§ YOUR INSTRUCTIONS
Among the lines below, count those with the word "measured". Answer with the number only.

****************************************

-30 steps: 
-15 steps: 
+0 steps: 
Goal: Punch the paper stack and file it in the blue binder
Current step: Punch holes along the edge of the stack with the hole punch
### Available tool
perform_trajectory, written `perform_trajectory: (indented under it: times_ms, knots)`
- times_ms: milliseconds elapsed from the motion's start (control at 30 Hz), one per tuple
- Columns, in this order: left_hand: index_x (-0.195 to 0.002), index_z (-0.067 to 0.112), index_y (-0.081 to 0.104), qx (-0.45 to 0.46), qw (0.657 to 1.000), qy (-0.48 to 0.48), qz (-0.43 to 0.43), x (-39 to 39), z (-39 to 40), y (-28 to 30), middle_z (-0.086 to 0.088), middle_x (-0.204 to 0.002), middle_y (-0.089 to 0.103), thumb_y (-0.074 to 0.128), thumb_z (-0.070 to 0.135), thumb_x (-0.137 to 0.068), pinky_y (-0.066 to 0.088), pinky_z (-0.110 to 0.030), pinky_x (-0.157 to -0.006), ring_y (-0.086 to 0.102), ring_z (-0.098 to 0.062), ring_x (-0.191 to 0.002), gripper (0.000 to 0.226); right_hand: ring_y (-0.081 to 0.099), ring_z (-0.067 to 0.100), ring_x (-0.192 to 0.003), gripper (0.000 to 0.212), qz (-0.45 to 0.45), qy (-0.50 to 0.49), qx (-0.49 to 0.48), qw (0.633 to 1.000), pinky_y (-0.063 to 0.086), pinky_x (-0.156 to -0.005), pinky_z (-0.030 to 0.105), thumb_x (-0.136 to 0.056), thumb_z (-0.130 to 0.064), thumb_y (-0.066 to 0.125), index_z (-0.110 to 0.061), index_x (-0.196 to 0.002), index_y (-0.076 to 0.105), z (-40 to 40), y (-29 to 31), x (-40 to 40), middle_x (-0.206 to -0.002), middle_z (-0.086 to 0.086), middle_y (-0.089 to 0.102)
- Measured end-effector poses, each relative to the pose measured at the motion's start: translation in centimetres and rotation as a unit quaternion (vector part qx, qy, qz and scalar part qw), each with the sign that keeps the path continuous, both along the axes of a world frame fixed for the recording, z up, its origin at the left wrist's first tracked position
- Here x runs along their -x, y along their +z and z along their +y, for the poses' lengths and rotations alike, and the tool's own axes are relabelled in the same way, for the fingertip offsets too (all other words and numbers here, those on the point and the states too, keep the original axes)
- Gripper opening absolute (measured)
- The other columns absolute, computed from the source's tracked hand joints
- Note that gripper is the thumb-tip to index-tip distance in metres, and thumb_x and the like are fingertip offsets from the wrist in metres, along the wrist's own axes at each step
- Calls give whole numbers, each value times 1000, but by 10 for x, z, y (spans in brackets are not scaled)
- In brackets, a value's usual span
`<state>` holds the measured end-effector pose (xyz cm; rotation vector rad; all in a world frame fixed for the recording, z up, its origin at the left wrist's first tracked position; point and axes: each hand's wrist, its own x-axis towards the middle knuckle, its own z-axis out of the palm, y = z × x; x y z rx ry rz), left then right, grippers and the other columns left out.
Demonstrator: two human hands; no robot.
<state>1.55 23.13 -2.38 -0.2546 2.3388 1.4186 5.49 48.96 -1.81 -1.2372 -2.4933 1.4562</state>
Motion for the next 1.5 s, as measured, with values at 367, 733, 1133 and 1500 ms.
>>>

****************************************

§ SOLUTION FOR THIS PROBLEM
4